Figure 2.. FA signaling in the DNA ICL repair pathway

(A) A DNA ICL is recognized by the FANCM-FAAP24-MHF1/2 (FAAP16/FAAP10) complex and UHRF1 at stalled replication forks. CMG unloading is required for the replication fork to approach the ICL and is mediated by TRAIP-dependent MCM7 polyubiquitination and extraction from DNA by the AAA+ ATPase p97/VCP. (B) FANCM at stalled forks promotes the ATR checkpoint and activates the FA core complex, targeting it to DNA ICLs. The FA core complex is composed of three central modules that are responsible for catalysis, structural integrity, and substrate targeting. (C) UBE2T ubiquitin E2 conjugating enzyme and the FA core ubiquitin E3 ligase complex monoubiquitinate FANCD2 to target the ID complex to ICLs. (D) FANCD2-Ub functions as a platform to recruit the SLX4/FANCP-XPF/FANCQ nuclease complex to incise and unhook the DNA ICL. The SNM1A exonuclease may process the unhooked intermediate to facilitate downstream lesion bypass. (E) The lesion bypass by the REV1-polζ TLS polymerase complex restores the nascent strand and resumes replication. (F) The DNA double-strand break (DSB) ends are processed and repaired by HR, which is mediated by the recombinase RAD51/FANCR and its associated HR factors.
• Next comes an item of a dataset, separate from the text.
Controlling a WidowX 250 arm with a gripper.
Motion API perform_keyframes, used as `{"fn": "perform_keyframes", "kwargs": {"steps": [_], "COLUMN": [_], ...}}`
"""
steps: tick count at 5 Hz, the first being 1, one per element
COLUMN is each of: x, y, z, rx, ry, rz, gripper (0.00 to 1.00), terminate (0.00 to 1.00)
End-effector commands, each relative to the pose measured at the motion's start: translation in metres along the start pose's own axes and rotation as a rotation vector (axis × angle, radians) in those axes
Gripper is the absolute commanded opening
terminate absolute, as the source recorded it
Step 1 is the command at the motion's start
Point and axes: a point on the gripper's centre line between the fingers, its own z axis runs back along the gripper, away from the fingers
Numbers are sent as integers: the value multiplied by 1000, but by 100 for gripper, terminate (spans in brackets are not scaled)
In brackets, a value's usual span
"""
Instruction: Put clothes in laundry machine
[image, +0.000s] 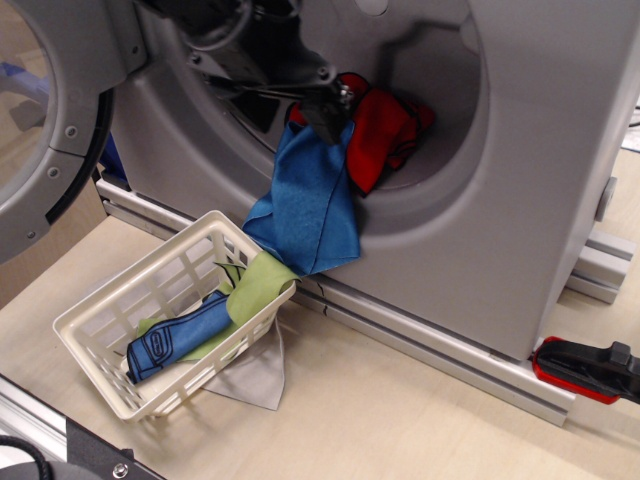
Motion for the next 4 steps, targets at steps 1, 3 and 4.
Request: {"fn": "perform_keyframes", "kwargs": {"steps": [1,3,4], "x": [-11,-5,-5], "y": [-13,-17,-17], "z": [52,70,70], "rx": [-68,-20,-20], "ry": [31,144,144], "rz": [-6,97,97], "gripper": [100,100,100], "terminate": [0,0,100]}}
Regulated turnover of RAD51 (and RPA) by RFWD3/FANCW is required for completion of the HR step. (G) FANCD2-Ub activity is downregulated by the USP1-UAF1 deubiquitinase complex and p97-dependent extraction of the ID complex from DNA lesions.
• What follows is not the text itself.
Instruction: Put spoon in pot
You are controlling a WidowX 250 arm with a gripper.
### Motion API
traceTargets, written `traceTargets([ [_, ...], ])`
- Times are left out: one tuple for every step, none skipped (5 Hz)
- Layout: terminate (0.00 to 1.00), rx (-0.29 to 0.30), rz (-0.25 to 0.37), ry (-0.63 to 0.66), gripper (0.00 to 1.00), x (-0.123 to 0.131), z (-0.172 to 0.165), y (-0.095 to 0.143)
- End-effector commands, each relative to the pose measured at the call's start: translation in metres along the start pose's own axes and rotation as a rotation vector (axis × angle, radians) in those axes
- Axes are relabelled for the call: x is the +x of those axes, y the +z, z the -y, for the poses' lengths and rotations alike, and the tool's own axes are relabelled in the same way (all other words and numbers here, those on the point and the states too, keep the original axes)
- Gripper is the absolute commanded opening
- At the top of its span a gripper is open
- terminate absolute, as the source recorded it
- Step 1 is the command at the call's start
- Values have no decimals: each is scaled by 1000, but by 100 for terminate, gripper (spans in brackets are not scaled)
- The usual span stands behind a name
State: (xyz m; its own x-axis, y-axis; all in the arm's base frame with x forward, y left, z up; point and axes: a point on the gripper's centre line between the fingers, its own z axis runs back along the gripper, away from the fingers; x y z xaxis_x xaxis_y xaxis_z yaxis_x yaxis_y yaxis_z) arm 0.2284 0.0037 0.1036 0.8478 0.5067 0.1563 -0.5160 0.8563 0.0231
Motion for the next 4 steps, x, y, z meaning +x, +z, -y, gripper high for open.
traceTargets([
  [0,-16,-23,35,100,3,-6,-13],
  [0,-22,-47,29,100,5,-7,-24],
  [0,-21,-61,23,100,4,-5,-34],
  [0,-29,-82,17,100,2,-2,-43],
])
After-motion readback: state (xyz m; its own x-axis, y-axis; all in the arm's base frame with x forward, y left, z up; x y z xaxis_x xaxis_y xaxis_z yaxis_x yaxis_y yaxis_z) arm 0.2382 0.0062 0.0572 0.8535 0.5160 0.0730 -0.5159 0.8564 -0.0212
Figure 3.. Mechanisms of reactive aldehyde detoxification cooperating to preserve HSC function

The elevated ALDH2 and ADH5 activities in HSCs alleviate the genotoxic effect of endogenous reactive aldehydes, such as acetaldehyde and formaldehyde. DNA damage caused by reactive aldehydes is resolved by the FA pathway, which would otherwise result in exhaustion of the HSC pool via activation of p53. In Aldh2^−/− Fancd2^−/− DKO mice, the burden of accumulated reactive aldehydes in the absence of the FA pathway leads to HSC dysfunction, spontaneous BMF, and cellular transformation.

Figure 4.. DNA protein cross-link (DPC) repair pathway

(A) DPCs are generated by physiological processes (e.g. formaldehyde from histone demethylation), nucleic acids metabolism (e.g. TOPcc intermediate), or experimentally in vitro (e.g. M. HpaII adduct introduced into a plasmid). In Xenopus egg extracts, when the CMG helicase collides a DPC lesion, the ubiquitin E3 ligase TRAIP stimulates DPC ubiquitination and proteasome targeting. (B) CMG bypasses an intact DPC, which is facilitated by the DNA helicase RTEL1. CMG bypass is required for efficient DPC proteolysis, which occurs either by ubiquitin-dependent proteasome activity or by the metalloprotease SPRTN with the help of the ATP-driven p97 segregase in a post-replicative manner. Unlike DNA ICL repair, this process does not involve CMG unloading or incision of a stalled fork. (C) Leading strand extension resumes via TLS, which is mediated by the REV1-Pol ζ (FANCV) TLS polymerase complex. The role of FANCD2-Ub in DPC repair is currently not clear, and whether the FA pathway directly regulates DPC repair has yet to be determined. The FA core complex may promote the recruitment of TLS polymerases independently of FANCD2-Ub.